In view of all these facts it must be held that there had been no application of the balance of the merchandise account upon the contract price at the time the notices of lien were filed, at which time the relative rights of the owner and subcontractors became fixed, and hence that there was a balance unpaid upon the contract in excess of the amount of the liens to which they attached. As was said by Lott, Senator, in Hoyt v. Miner (7 Hill, 525): The mechanic is entitled to a recovery of his debt out of the moneys due by the owner to his contractor under the contract, without reference to the general dealings between them. The statute intended to provide a certain fund out of which the claims of the workmen should be paid, and the moneys agreed to be paid to the contractor are made applicable to that object.
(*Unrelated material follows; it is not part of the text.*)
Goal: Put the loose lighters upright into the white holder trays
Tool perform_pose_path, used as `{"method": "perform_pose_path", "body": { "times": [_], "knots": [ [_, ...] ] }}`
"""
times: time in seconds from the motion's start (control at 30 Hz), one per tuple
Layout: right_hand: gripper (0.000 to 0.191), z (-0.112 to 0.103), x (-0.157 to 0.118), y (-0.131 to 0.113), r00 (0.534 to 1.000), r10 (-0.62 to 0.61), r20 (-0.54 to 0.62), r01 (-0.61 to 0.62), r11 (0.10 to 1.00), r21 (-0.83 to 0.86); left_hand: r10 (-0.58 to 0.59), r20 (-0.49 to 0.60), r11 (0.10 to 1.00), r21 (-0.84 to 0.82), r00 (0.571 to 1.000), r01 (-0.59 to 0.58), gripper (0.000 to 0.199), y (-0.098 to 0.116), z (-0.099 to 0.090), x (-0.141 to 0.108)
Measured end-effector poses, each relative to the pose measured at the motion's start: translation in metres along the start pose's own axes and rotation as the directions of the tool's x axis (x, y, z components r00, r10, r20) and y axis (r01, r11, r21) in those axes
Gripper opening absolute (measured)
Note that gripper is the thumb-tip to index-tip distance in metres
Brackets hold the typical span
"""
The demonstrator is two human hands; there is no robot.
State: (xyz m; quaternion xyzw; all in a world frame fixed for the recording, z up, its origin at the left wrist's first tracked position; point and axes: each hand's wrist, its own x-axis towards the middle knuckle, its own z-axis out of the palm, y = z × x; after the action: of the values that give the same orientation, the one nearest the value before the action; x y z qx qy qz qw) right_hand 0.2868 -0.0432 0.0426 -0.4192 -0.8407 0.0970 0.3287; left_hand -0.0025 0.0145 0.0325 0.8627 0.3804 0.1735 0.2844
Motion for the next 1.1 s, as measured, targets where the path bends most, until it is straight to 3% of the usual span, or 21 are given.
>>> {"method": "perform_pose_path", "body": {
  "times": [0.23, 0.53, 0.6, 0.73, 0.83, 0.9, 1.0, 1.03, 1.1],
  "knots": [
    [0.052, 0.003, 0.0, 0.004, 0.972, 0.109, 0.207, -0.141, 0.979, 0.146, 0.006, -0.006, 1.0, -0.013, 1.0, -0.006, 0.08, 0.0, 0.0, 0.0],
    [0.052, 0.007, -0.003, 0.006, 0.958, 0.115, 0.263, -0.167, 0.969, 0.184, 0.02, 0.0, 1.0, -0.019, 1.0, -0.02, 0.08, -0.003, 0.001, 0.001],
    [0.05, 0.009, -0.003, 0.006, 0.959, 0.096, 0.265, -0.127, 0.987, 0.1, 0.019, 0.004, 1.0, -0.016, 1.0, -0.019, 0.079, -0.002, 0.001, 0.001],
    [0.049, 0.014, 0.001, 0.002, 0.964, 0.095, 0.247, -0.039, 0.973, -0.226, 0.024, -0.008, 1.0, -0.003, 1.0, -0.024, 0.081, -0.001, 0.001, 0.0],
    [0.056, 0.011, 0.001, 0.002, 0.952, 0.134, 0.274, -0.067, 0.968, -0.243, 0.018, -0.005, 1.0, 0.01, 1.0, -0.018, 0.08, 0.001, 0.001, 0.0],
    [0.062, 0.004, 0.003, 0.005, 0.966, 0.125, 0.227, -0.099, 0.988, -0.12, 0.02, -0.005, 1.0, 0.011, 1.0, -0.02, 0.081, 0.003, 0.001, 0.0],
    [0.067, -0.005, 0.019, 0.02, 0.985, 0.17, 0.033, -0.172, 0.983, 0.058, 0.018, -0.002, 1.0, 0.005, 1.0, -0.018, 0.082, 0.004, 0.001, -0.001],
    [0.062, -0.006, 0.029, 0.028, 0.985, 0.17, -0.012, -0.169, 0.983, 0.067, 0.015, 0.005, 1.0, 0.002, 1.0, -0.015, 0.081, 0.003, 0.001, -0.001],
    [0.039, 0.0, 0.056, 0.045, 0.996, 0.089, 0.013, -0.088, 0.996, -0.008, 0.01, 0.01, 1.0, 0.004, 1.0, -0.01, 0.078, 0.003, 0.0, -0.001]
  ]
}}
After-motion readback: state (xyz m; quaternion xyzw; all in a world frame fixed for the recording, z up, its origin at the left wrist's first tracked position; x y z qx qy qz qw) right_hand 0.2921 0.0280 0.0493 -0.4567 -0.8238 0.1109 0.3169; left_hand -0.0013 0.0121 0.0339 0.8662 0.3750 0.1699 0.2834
That fund can only be reduced by payments bona fide made. It is reasonable to suppose that every person doing work or furnishing materials to a building, has reference to the price or sum agreed to be paid to the contractor, and the times and terms of payment; and it would defeat the object and intention of the statute to allow a general debt to be sét off against the amount payable under the contract.”

The finding of defendant’s 26th request is disapproved.

The award of costs was in the discretion of the trial court and we do not think it was unwisely exercised. (McLaughlin v. Mendelson, 160 App. Div. 37.)

The judgment and order appealed from should be affirmed, with costs.

Judgment and order unanimously affirmed, with costs.